Question
Suppose a bank just sold a 5-year, $100,000 annuity to a client. The client transferred $100,000 to the bank immediately while the bank promised to
Suppose a bank just sold a 5-year, $100,000 annuity to a client. The client transferred $100,000 to the bank immediately while the bank promised to make semi-annual flat payments to the client, equivalent to a 3% yield (APR, semi-annually compounded) over the next five years. The first annuity payment is due in 6 months.
Assume that the yield curve is flat, with all yields equal to 3.25% (APR, semi-annually compounded) at the time of the bank-client transaction.
(a) In present value terms, how much profit is the bank expected to make from this transaction?
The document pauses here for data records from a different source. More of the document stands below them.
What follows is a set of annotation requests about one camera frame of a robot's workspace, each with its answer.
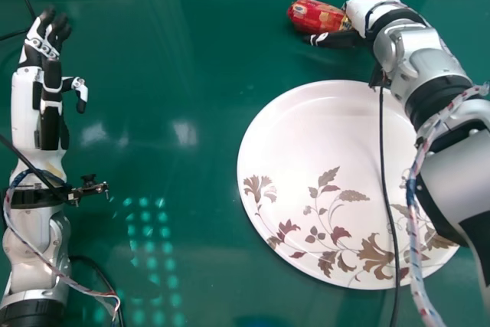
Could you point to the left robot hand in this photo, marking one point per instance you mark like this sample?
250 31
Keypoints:
25 112

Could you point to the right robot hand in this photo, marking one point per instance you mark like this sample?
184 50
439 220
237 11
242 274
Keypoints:
367 7

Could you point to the red biscuit packet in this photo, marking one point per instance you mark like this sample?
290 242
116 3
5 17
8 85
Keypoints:
314 15

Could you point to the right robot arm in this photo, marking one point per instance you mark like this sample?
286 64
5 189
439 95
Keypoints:
421 66

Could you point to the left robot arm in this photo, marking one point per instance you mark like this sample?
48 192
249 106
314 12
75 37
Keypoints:
34 235

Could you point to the plate with brown leaf pattern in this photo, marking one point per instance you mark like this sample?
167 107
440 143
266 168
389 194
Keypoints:
325 143

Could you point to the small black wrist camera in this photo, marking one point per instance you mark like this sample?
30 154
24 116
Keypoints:
89 186

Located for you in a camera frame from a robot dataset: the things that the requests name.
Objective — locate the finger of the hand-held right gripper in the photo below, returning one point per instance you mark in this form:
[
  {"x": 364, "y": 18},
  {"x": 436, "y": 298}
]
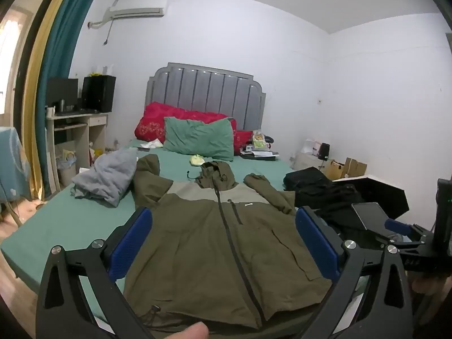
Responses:
[
  {"x": 397, "y": 226},
  {"x": 418, "y": 256}
]

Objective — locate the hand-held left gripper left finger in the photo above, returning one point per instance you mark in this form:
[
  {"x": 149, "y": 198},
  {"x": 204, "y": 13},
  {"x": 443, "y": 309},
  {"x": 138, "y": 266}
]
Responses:
[{"x": 130, "y": 243}]

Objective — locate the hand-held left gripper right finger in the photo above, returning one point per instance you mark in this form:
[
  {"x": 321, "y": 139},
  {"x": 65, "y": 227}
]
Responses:
[{"x": 316, "y": 243}]

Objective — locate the olive green hooded jacket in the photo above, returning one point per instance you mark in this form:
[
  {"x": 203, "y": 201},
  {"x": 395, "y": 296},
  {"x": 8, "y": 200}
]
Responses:
[{"x": 197, "y": 236}]

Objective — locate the person's right hand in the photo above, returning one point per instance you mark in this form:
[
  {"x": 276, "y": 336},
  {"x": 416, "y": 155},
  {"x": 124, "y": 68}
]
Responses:
[{"x": 429, "y": 286}]

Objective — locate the person's left hand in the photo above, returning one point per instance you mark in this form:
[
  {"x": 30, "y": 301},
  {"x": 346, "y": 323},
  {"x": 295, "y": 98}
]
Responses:
[{"x": 187, "y": 330}]

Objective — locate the black garment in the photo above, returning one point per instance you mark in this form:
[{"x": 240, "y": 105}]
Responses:
[{"x": 317, "y": 187}]

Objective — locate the grey crumpled clothing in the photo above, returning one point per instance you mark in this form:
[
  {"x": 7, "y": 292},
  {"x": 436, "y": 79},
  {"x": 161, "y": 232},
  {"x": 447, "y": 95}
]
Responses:
[{"x": 106, "y": 176}]

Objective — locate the cardboard box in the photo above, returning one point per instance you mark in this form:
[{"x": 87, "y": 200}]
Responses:
[{"x": 355, "y": 167}]

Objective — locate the bed with green sheet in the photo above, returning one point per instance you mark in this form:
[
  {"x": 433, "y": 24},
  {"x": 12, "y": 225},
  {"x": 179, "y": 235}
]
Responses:
[{"x": 53, "y": 226}]

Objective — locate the white nightstand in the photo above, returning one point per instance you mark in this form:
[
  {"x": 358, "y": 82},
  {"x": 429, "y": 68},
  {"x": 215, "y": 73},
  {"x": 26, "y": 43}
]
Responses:
[{"x": 305, "y": 162}]

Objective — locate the black speaker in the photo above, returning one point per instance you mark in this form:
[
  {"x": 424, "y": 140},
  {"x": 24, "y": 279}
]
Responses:
[{"x": 323, "y": 151}]

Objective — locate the trash bin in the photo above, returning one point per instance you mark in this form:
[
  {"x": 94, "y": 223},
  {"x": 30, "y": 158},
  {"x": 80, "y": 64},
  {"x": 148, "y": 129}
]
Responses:
[{"x": 66, "y": 173}]

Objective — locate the white box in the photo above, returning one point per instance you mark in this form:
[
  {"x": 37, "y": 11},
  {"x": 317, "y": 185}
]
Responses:
[{"x": 310, "y": 147}]

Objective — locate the white paper sheet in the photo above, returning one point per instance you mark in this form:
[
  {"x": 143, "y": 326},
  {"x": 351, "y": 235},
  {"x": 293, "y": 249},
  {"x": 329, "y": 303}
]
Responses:
[{"x": 152, "y": 144}]

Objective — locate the pile of papers and books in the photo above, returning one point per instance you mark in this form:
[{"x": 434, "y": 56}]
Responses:
[{"x": 259, "y": 154}]

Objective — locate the small yellow cloth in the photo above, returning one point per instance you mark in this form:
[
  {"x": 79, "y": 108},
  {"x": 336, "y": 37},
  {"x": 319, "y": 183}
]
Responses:
[{"x": 196, "y": 160}]

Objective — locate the green snack box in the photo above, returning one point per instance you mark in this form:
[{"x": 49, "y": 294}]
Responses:
[{"x": 259, "y": 140}]

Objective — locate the green pillow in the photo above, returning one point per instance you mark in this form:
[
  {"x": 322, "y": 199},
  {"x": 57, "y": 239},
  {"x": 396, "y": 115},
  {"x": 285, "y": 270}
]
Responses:
[{"x": 197, "y": 137}]

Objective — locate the beige computer desk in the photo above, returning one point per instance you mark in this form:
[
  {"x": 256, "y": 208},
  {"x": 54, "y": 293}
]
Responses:
[{"x": 95, "y": 122}]

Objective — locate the blue cloth covered chair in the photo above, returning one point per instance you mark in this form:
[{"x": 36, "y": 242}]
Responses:
[{"x": 12, "y": 162}]

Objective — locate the black computer tower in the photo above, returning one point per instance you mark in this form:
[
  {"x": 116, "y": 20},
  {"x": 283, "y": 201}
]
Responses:
[{"x": 99, "y": 93}]

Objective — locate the white cup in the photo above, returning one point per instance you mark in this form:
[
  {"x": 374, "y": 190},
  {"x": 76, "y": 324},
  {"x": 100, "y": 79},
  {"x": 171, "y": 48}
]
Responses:
[{"x": 50, "y": 112}]

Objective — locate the black computer monitor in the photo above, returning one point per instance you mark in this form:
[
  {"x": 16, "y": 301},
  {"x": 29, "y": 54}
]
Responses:
[{"x": 61, "y": 93}]

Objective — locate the yellow curtain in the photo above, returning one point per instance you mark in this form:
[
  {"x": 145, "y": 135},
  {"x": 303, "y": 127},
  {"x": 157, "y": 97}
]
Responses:
[{"x": 39, "y": 77}]

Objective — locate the teal curtain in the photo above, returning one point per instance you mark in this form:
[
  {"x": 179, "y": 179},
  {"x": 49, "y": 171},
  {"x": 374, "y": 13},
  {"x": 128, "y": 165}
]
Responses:
[{"x": 67, "y": 60}]

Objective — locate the air conditioner pipe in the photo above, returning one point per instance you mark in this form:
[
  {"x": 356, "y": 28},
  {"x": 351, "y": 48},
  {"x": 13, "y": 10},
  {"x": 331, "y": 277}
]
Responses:
[{"x": 106, "y": 19}]

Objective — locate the white air conditioner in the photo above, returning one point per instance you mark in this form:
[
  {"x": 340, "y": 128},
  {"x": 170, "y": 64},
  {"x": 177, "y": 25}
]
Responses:
[{"x": 139, "y": 7}]

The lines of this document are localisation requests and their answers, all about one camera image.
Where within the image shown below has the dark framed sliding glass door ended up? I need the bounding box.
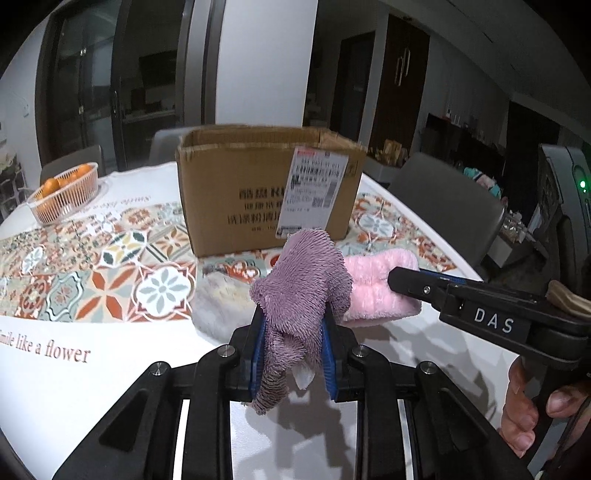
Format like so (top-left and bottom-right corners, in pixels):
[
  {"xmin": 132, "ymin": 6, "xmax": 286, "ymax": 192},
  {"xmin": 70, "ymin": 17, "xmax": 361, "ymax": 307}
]
[{"xmin": 34, "ymin": 0, "xmax": 227, "ymax": 172}]

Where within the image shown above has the clear plastic basket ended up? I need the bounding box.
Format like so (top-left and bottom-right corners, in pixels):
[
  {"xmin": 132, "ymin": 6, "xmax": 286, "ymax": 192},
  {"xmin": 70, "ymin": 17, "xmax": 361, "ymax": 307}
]
[{"xmin": 26, "ymin": 161, "xmax": 101, "ymax": 226}]

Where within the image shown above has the brown cardboard box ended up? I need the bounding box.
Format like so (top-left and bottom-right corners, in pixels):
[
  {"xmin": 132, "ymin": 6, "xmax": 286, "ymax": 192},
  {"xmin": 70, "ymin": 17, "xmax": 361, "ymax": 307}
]
[{"xmin": 177, "ymin": 126, "xmax": 369, "ymax": 258}]

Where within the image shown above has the pile of oranges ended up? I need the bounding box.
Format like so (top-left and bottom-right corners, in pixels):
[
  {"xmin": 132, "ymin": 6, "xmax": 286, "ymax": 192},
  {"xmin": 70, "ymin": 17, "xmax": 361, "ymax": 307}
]
[{"xmin": 34, "ymin": 165, "xmax": 93, "ymax": 222}]

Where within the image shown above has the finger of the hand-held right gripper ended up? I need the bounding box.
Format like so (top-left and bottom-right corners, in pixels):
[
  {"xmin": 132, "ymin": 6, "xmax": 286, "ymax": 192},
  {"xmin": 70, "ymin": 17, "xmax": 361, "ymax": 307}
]
[
  {"xmin": 387, "ymin": 267, "xmax": 468, "ymax": 319},
  {"xmin": 416, "ymin": 270, "xmax": 483, "ymax": 288}
]

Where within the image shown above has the dark low sideboard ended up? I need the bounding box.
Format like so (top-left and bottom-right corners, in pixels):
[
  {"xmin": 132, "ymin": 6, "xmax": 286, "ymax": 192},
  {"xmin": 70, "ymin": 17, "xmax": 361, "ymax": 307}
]
[{"xmin": 425, "ymin": 111, "xmax": 509, "ymax": 182}]

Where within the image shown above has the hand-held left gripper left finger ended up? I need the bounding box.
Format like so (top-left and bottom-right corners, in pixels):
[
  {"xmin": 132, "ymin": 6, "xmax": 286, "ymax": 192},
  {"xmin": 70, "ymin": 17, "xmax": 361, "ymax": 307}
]
[{"xmin": 53, "ymin": 308, "xmax": 269, "ymax": 480}]

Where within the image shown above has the grey fuzzy cloth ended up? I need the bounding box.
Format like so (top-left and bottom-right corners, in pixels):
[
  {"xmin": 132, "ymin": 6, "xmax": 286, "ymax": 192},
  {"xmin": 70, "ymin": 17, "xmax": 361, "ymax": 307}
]
[{"xmin": 191, "ymin": 272, "xmax": 264, "ymax": 344}]

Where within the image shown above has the purple fuzzy sock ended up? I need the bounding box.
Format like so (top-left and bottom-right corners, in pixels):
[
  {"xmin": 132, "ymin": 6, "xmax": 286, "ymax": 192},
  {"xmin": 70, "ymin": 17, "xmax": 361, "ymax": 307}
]
[{"xmin": 249, "ymin": 228, "xmax": 354, "ymax": 416}]

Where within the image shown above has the pink fuzzy sock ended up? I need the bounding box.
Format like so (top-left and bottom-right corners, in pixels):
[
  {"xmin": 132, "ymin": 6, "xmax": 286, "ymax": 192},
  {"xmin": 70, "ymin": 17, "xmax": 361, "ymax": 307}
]
[{"xmin": 342, "ymin": 251, "xmax": 422, "ymax": 329}]

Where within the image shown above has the grey dining chair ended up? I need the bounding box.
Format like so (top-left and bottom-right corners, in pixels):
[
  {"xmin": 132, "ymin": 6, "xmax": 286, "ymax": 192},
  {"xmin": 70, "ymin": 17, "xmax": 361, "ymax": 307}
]
[
  {"xmin": 41, "ymin": 144, "xmax": 103, "ymax": 184},
  {"xmin": 148, "ymin": 124, "xmax": 218, "ymax": 164},
  {"xmin": 388, "ymin": 152, "xmax": 506, "ymax": 278}
]

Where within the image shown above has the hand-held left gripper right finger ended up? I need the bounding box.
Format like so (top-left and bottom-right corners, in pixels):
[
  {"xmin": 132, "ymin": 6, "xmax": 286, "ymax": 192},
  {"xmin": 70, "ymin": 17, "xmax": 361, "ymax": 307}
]
[{"xmin": 322, "ymin": 314, "xmax": 534, "ymax": 480}]

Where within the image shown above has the small storage shelf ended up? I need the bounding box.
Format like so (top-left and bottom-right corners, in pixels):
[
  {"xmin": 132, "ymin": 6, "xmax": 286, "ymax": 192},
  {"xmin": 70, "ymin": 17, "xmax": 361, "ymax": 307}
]
[{"xmin": 0, "ymin": 150, "xmax": 24, "ymax": 219}]

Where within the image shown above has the dark tall cabinet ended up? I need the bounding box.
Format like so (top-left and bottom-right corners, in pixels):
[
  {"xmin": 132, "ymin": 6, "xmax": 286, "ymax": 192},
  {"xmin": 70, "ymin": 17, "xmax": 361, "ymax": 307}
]
[{"xmin": 369, "ymin": 14, "xmax": 431, "ymax": 154}]

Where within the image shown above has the teal patterned garment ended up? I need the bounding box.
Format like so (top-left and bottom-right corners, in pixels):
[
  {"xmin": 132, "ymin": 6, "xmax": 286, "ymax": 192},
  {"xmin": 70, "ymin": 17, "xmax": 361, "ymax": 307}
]
[{"xmin": 464, "ymin": 167, "xmax": 505, "ymax": 197}]

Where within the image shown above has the person's right hand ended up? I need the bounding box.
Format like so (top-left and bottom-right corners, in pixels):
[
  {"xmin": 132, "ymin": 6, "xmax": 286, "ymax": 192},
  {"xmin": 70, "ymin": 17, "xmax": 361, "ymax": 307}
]
[{"xmin": 501, "ymin": 356, "xmax": 591, "ymax": 459}]

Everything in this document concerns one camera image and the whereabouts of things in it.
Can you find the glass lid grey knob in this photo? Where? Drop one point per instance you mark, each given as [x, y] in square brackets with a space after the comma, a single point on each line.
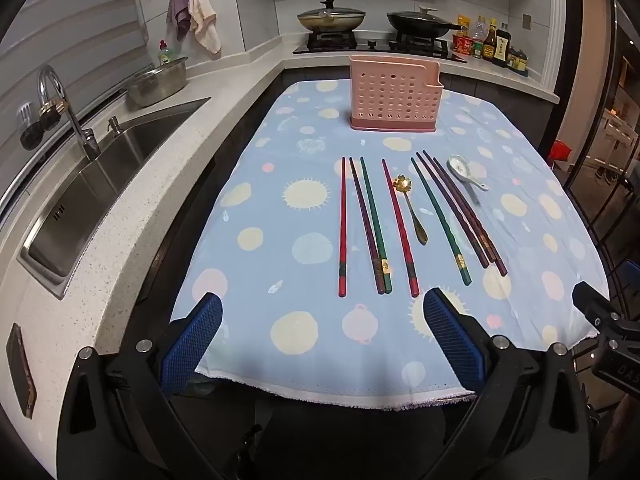
[417, 15]

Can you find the black wok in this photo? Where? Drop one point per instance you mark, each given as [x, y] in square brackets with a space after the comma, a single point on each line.
[415, 29]

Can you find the brown chopstick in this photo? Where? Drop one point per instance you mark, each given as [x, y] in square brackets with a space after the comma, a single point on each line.
[460, 205]
[471, 220]

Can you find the beige wok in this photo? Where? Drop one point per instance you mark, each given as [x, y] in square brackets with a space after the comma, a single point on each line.
[330, 24]

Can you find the green chopstick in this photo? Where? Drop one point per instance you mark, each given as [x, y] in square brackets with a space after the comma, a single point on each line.
[439, 220]
[374, 220]

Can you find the dark bottle white label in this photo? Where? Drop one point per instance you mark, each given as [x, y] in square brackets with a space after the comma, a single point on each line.
[502, 45]

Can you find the wall switch plate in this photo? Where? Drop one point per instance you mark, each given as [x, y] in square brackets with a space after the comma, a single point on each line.
[525, 21]

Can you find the gold metal spoon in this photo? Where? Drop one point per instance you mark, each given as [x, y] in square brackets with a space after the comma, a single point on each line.
[400, 184]

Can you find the yellow seasoning bottle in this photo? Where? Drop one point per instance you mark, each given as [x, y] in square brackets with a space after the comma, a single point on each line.
[463, 22]

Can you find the white stone kitchen counter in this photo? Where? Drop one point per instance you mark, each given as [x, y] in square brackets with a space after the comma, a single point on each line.
[125, 260]

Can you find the chrome faucet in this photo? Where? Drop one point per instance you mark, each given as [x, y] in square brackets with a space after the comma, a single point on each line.
[75, 120]

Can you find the stainless steel sink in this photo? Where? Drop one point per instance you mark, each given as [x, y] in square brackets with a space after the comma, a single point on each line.
[100, 185]

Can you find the purple hanging towel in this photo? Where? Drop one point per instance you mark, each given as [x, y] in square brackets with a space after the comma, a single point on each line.
[177, 10]

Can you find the black gas stove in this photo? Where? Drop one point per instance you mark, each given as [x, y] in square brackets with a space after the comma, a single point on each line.
[370, 46]

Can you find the white hanging towel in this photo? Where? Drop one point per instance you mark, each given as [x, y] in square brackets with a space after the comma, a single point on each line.
[202, 15]

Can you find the green dish soap bottle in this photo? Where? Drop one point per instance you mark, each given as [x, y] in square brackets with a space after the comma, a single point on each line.
[166, 56]

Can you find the blue dotted tablecloth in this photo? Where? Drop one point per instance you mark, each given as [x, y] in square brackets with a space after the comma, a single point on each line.
[300, 285]

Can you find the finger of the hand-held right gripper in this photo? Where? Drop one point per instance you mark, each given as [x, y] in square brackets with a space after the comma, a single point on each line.
[586, 300]

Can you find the steel colander bowl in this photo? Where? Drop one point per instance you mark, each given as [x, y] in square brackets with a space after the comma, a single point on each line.
[155, 85]

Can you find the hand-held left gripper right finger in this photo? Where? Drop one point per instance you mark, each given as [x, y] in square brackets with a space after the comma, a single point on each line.
[452, 340]

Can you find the glass lid black knob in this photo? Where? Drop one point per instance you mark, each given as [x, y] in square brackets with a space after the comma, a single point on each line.
[330, 10]

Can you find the black dish brush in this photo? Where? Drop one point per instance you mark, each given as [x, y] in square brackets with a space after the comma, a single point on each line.
[50, 114]

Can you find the sink soap dispenser pump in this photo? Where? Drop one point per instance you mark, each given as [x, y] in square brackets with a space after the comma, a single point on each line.
[114, 126]

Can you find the white ceramic spoon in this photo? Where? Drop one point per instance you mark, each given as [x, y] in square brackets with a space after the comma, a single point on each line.
[457, 165]

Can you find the black-framed glass door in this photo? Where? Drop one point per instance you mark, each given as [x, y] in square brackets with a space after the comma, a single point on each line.
[595, 85]

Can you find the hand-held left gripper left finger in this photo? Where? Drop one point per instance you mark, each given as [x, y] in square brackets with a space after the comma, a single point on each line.
[192, 345]

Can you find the brown phone case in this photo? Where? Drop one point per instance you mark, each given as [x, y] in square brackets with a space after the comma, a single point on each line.
[21, 370]

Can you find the condiment jar rack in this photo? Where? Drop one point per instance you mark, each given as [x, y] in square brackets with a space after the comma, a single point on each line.
[517, 60]

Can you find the small red object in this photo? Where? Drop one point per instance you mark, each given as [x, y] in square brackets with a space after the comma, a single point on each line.
[561, 151]

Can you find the pink perforated utensil holder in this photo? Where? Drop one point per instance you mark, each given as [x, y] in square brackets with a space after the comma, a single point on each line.
[395, 95]

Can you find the red seasoning packet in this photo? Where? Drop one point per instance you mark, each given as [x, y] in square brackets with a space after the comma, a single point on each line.
[462, 44]

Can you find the striped window blind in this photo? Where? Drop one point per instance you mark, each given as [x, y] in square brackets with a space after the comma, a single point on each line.
[65, 15]

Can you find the clear plastic bottle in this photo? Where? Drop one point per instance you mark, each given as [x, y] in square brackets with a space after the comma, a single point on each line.
[480, 27]

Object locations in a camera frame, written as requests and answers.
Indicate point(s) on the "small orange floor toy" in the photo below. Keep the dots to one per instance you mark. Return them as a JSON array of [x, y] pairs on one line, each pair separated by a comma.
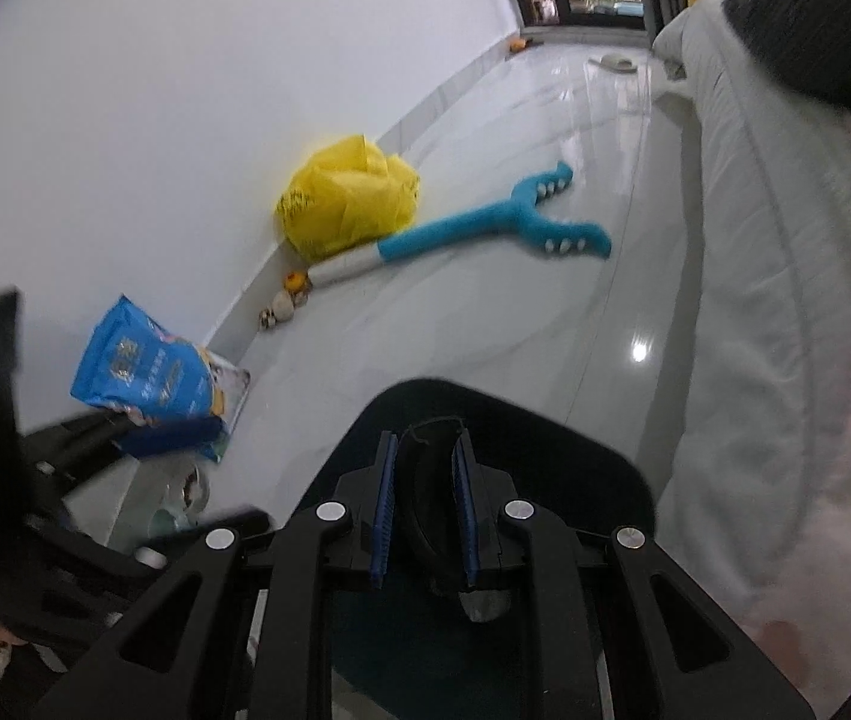
[[520, 43]]

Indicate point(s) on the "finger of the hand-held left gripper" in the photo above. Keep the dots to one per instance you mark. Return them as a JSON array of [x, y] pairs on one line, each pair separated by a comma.
[[245, 520], [170, 439]]

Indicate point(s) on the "blue forked plush toy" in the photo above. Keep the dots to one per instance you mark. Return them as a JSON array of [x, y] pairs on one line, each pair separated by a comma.
[[455, 229]]

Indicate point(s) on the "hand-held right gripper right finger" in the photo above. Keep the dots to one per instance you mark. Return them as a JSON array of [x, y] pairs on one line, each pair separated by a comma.
[[466, 517]]

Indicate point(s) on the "dark grey fleece blanket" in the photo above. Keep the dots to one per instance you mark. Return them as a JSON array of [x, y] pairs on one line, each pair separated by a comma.
[[800, 30]]

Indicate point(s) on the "yellow plastic bag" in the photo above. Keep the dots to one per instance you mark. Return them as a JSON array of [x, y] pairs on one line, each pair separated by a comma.
[[350, 195]]

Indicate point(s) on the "pet food bowl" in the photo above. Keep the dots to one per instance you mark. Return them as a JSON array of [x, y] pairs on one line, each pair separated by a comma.
[[185, 499]]

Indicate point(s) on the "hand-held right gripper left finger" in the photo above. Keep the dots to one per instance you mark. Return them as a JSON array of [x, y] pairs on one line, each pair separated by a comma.
[[384, 510]]

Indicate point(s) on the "beige slipper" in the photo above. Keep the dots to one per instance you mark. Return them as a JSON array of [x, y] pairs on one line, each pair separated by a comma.
[[615, 64]]

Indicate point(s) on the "black curved plastic piece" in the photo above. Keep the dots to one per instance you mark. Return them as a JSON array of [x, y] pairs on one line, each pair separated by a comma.
[[425, 510]]

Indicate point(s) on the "spotted toy ball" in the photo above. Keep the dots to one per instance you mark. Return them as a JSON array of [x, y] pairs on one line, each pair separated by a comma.
[[286, 307], [268, 319]]

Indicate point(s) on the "blue pet food bag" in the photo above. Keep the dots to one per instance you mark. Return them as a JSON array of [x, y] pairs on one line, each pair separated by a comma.
[[148, 375]]

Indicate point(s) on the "orange toy ball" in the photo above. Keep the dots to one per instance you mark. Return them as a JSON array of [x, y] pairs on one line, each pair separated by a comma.
[[296, 283]]

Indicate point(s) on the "black trash bin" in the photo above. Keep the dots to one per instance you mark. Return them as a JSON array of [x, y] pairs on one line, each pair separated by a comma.
[[582, 480]]
(b) After setting aside the upfront profit from the clients $100,000 initial transfer, the bank keeps the remaining amount in a separate account and plans to implement an immunization strategy so that it can make the promised annuity payments over the next five years using funds from the account. The funds are immediately invested in two Canadian Treasury securities a 15-year bond with 5% coupon and $1,000 par and a six-month T-bill with $1,000 par such that the duration of the Treasury portfolio is matched exactly with the duration of the annuity initially and subsequently over the next five years. The bank plans to reevaluate the duration matching operation at six-month intervals (immediately after each annuity payment) and rebalance the portfolio in order to keep durations matched between the portfolio and the annuity. While the same Treasury bond (albeit with a shorter maturity as time goes by) will be kept in the portfolio, the matured T-bill will be replaced with a new 6-month T-bill.
Assume that the yield curve remains flat in the future but will, however, experience a parallel shift every 6 months subsequently, immediately before the coupon/annuity payment date. The interest rate shock will be a 25-basis point increase every 6 months in the first half of the five- year period (from month 6 to month 30) and a 25-basis point decrease every 6 months in the second half (from month 36 to month 60).
How does the duration matching strategy work out over the five-year period? Make sure that you show all calculations, including the calculation of the total balance in the account, both before and after the annuity payment/interest rate shock, duration matching, and portfolio rebalancing, allocation and holdings in each 6-month period.